Raman-Chemometric Framework for Rapid Differentiation of Edible Oils in Processed Foods Using a One-Step Sampling Technique—Proof-of-Concept Study
摘要
Identification of the type of cooking oils used in processed foods is essential for food safety, quality control, and regulatory compliance, yet routine analysis remains constrained by solvent-intensive extraction procedures and limited applicability to complex food matrices. This study presents a proof-of-concept Raman-chemometric framework for oil-type differentiation in controlled samples using minimal, solvent-free sampling technique. Potato chips were selected as a representative fried food matrix, and five commonly used edible oils (sunflower, soybean, groundnut, palm, and vanaspati) were analyzed in both oil form and corresponding chips matrices to enable systematic cross-matrix evaluation. A one-step low‑lint, laboratory‑grade cellulose wipe-based blotting method was employed for rapid oil recovery, followed by Raman spectroscopic analysis.
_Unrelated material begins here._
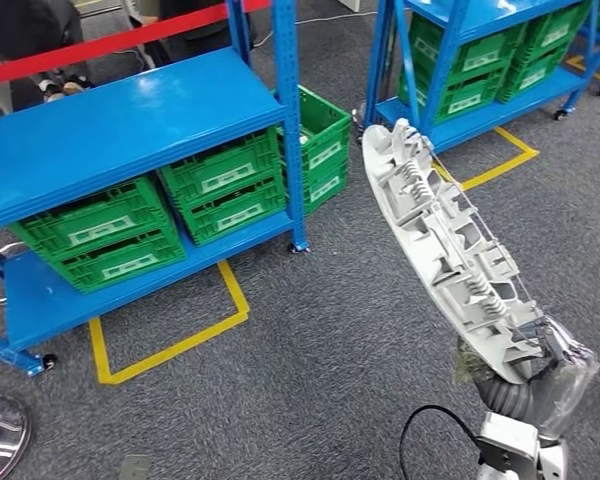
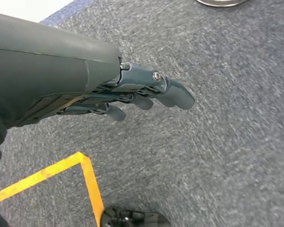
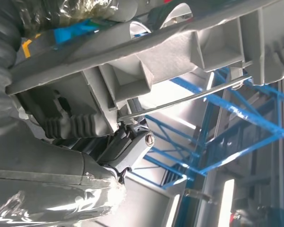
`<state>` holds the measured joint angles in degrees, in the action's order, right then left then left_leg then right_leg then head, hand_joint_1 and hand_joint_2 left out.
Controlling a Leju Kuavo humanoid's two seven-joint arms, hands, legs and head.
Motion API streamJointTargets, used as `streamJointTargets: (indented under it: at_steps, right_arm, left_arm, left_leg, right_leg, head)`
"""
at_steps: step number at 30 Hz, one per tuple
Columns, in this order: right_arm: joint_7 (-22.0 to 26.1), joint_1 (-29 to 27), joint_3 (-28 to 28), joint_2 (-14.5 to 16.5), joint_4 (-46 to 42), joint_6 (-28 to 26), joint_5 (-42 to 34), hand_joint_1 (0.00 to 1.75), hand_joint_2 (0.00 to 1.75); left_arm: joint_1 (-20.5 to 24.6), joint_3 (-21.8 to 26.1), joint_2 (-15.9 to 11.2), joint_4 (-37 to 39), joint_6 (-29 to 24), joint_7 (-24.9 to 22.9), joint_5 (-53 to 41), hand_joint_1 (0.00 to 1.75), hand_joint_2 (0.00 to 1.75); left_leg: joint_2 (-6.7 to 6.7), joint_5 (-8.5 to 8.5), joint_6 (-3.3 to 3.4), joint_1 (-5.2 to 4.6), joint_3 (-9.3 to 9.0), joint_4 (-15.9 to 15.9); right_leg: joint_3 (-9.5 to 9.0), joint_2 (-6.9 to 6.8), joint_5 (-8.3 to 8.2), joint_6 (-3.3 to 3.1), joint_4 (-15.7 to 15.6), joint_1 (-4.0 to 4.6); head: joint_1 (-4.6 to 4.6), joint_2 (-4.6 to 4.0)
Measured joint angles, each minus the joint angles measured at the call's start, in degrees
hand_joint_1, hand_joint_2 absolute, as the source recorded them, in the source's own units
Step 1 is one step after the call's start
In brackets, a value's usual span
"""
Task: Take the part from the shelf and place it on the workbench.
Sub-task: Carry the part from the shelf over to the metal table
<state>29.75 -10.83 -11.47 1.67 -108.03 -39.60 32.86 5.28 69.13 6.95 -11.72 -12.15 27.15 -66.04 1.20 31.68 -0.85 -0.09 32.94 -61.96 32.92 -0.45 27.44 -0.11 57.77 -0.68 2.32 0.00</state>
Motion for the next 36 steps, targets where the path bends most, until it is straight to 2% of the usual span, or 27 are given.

Fatty-acid-associated Raman peaks were identified and systematically combined into chemically interpretable inter-peak intensity ratios reflecting variations in saturation and ester content. A statistically grounded two-stage marker selection workflow integrating Random Forest importance ranking with non-parametric Kruskal–Wallis testing was applied, followed by one-way analysis of variance and coefficient of variation analysis. Five robust ratiometric markers (I1652/1742, I1652/1434, I1742/1259, I1652/1259, and I1296/1434) showed strong association with saturated versus unsaturated fatty acid profiles. Multivariate analysis based on these markers revealed pronounced separation among oil types (91% explained variance; F-values up to 22,629; p < 0.001) and statistically significant discrimination within chips matrices (77% explained variance), despite attenuation effects from the food matrix. Multivariate analysis of variance confirmed robust separation (Wilks’ Λ = 0.0307; p < 0.0001). Overall, this framework establishes the analytical foundation and marker identification in controlled fried food samples.